Recorded data:
--*--

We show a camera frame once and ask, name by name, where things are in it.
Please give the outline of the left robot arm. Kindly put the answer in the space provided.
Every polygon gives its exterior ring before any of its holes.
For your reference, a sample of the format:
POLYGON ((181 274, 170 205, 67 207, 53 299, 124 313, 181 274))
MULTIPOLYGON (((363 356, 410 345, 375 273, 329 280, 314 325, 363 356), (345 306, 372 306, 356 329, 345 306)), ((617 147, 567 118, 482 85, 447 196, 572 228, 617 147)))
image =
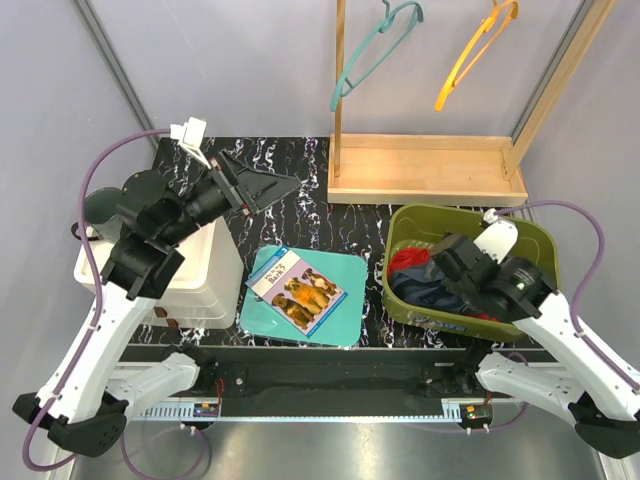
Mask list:
POLYGON ((184 195, 155 169, 127 179, 114 212, 123 228, 102 268, 83 246, 95 283, 95 300, 70 351, 37 392, 21 394, 13 412, 72 455, 96 458, 108 451, 138 414, 179 392, 208 394, 215 359, 194 345, 173 347, 163 360, 108 386, 129 338, 154 309, 185 258, 179 244, 229 211, 257 215, 301 182, 260 171, 221 151, 184 195))

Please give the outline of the red tank top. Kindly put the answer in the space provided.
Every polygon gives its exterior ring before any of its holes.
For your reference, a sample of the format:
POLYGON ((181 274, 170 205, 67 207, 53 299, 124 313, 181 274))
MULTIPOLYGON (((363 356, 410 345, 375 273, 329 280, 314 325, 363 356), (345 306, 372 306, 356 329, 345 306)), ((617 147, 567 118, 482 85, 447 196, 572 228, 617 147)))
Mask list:
MULTIPOLYGON (((390 279, 390 275, 395 271, 405 269, 411 266, 424 264, 426 262, 433 261, 431 259, 430 251, 427 248, 409 247, 398 251, 392 258, 388 265, 387 280, 390 279)), ((483 320, 489 320, 498 322, 498 319, 490 317, 486 313, 479 311, 479 314, 465 315, 475 317, 483 320)))

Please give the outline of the navy blue tank top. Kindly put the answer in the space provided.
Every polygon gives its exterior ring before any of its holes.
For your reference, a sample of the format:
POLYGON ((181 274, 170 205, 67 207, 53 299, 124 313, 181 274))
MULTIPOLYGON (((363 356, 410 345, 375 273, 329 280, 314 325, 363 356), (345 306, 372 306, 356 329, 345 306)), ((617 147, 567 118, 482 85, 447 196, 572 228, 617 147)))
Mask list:
POLYGON ((407 304, 453 314, 479 314, 461 297, 451 293, 443 280, 443 272, 429 261, 395 271, 388 282, 392 292, 407 304))

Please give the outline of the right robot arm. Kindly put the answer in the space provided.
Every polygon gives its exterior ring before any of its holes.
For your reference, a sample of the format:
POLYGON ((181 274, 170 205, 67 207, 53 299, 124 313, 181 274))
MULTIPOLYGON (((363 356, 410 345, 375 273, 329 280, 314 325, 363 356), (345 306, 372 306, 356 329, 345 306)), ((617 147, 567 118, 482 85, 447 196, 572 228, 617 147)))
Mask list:
POLYGON ((474 346, 453 368, 455 387, 466 396, 485 389, 542 409, 606 456, 638 453, 638 370, 573 318, 554 281, 531 261, 510 256, 512 246, 506 240, 489 244, 484 237, 451 234, 432 248, 431 257, 447 288, 472 308, 534 338, 567 374, 554 375, 474 346))

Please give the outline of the orange hanger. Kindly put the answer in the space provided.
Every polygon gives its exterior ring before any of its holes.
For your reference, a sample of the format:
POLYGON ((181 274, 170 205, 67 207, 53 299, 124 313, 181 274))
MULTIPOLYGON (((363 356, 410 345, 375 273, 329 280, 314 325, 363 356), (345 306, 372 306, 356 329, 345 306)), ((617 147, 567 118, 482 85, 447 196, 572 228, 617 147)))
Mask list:
POLYGON ((480 23, 444 81, 436 98, 434 109, 440 112, 463 78, 476 65, 509 24, 519 16, 518 1, 493 1, 488 16, 480 23))

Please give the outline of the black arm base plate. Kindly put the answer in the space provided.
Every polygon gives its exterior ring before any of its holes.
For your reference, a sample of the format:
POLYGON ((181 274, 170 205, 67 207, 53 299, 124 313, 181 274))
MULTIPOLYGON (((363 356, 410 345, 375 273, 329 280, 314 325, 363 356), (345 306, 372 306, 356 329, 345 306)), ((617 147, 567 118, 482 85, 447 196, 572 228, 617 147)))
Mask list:
POLYGON ((471 368, 487 350, 152 346, 107 392, 130 420, 458 422, 486 400, 471 368))

--*--

About this task: Copy out each line of the data where the string "provided" appears.

Answer area:
Please give the outline of the left robot arm. Kindly put the answer in the space provided.
Please give the outline of the red tank top. Kindly put the answer in the space provided.
Please give the outline of the navy blue tank top. Kindly put the answer in the space provided.
Please give the outline of the right robot arm. Kindly put the answer in the space provided.
Please give the outline of the orange hanger. Kindly put the answer in the space provided.
Please give the outline of the black arm base plate. Kindly put the answer in the space provided.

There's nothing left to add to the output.